A question about Laurent series.

Question

$p(z)=a^2z+bz+c$, how to get the Laurent series of $\frac{p(z)}{z-1}$ in $\mathbb C\setminus\{1\}$? ($a$ is not equal to zero)

Answer 1

You can guess that $p(z) = a(z-1)^2 + d(z-1) + e = az^2 + bz + c,$ and solve for $d,e$

You can find $p(z+1)$ and that will point you to the correct coefficients, too.

Or, you can find the quotient, $\frac {p(z)}{z-1} = q(z) + \frac {r}{z-1}$ and take the remainder.

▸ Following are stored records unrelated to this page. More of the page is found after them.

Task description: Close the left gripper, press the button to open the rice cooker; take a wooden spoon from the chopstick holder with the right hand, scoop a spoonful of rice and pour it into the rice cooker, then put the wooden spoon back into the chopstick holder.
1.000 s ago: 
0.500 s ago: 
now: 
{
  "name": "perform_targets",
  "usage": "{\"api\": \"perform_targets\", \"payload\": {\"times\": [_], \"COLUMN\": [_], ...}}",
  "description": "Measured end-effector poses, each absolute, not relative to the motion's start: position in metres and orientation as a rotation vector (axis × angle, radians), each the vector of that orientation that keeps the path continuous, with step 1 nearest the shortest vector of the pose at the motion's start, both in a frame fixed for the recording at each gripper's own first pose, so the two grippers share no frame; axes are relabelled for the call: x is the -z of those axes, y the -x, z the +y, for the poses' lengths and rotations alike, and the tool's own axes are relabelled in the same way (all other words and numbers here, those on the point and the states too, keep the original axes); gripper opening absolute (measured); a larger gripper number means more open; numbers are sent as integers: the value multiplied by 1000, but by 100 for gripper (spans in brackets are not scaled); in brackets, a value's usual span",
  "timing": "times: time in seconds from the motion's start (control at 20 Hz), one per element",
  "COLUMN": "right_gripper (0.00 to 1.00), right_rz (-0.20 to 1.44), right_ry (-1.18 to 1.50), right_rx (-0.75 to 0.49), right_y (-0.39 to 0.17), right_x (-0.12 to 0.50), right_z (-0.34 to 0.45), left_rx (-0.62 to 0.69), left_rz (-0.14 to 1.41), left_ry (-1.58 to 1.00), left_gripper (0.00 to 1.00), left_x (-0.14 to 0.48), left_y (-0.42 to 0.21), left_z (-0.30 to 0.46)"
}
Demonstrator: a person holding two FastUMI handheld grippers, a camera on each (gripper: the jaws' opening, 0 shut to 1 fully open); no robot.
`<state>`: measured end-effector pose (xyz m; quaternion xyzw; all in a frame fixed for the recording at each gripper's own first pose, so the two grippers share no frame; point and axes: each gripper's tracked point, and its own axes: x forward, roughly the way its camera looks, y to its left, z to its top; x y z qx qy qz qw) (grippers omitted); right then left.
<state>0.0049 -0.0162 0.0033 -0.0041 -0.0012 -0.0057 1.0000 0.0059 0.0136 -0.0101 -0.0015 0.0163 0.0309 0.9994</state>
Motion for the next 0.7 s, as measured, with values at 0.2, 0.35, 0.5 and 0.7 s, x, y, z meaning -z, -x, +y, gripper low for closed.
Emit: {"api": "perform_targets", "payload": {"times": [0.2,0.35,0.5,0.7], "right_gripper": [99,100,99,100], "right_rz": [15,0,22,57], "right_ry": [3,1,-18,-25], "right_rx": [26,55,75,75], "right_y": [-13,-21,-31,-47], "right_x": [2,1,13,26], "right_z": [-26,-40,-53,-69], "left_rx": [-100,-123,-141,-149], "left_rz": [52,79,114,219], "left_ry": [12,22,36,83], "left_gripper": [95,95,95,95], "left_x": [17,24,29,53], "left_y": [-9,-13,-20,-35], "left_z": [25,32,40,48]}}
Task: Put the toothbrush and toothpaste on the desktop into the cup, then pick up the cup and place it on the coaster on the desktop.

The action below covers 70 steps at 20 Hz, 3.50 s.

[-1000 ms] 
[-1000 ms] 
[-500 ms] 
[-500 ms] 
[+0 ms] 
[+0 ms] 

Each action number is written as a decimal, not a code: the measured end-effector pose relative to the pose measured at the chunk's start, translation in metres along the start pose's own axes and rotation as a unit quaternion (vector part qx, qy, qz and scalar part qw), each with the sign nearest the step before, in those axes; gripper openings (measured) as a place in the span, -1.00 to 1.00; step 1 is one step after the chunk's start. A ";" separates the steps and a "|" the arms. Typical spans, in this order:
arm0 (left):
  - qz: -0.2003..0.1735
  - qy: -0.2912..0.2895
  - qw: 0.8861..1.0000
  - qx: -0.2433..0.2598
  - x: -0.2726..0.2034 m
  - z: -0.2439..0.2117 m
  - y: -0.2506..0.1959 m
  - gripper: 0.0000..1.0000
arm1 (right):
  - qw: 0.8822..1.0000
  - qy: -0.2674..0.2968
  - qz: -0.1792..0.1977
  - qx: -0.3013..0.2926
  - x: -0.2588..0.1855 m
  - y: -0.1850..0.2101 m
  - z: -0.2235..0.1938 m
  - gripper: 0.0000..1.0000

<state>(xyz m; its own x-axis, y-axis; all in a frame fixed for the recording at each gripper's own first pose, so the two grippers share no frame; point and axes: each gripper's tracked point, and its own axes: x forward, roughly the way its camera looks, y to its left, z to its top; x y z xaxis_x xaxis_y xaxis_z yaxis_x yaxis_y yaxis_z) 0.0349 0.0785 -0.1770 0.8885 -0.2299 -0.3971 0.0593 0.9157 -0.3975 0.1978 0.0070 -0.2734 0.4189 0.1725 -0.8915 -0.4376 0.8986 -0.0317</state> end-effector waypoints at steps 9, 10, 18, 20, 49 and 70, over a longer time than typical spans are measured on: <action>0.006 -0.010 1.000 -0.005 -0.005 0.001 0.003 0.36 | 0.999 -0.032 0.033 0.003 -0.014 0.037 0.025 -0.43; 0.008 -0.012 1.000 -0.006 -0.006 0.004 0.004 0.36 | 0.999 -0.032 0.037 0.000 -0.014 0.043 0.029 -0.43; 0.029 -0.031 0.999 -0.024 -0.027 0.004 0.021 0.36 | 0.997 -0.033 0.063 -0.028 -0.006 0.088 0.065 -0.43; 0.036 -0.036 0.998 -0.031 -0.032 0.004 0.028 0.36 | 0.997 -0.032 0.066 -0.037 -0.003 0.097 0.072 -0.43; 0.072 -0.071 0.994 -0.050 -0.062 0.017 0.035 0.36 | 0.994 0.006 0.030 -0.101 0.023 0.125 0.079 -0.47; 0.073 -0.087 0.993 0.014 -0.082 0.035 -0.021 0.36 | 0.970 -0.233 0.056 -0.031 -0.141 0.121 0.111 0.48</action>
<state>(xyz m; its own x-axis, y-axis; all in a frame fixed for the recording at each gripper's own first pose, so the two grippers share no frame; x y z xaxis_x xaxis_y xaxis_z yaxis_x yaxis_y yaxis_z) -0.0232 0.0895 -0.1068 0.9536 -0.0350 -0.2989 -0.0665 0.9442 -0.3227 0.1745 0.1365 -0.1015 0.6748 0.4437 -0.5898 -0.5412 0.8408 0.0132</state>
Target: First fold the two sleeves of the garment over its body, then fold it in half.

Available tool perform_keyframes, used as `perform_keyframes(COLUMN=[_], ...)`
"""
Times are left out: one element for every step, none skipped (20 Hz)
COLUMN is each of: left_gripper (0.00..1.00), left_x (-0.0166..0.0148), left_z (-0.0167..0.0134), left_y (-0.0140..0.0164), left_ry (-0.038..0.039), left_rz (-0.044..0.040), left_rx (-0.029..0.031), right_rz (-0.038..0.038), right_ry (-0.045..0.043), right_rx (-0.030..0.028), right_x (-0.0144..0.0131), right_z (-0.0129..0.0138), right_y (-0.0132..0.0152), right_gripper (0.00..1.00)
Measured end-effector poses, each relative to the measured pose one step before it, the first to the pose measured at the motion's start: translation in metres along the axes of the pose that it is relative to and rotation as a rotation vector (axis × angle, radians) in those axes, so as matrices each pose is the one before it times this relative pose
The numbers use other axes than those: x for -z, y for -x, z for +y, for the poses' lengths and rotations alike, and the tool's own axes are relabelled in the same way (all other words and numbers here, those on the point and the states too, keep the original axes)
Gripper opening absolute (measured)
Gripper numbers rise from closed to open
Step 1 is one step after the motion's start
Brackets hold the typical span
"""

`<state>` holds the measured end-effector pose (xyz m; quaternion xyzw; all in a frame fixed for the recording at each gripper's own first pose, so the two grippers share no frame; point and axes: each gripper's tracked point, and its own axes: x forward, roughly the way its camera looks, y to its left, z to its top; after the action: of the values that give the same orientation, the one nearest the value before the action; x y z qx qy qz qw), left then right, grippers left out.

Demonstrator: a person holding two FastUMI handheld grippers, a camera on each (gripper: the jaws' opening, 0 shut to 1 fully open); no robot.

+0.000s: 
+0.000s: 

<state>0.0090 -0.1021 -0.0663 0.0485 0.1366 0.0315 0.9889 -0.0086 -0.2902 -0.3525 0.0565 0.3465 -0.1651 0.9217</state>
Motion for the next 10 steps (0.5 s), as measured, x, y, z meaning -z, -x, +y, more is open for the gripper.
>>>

Then divide the quotient of $\frac {q(z)}{z-1}$ and take the remainder.

and the last quotient is the constant $a.$

These will be the coefficients of the $(z-1)^0, (z-1)^1, (z-1)^2$ terms, respectively

Answer 2

Without solving any equation, you can find the coefficients in the expansion of $p(z)$ by powers of $z-1$ by the method of successive divisions by $z-1$, exactly the same way as you find the expansion of a natural number in basis $b$ by successive divisions of its decimal expansion by the basis.

You should find $$p(z)=(a+b+c) +(2a+b)(z-1)+a(z-1)^2,$$ so that $$\frac{p(z)}{z-1}=\frac{a+b+c}{z-1} +(2a+b)+a(z-1).$$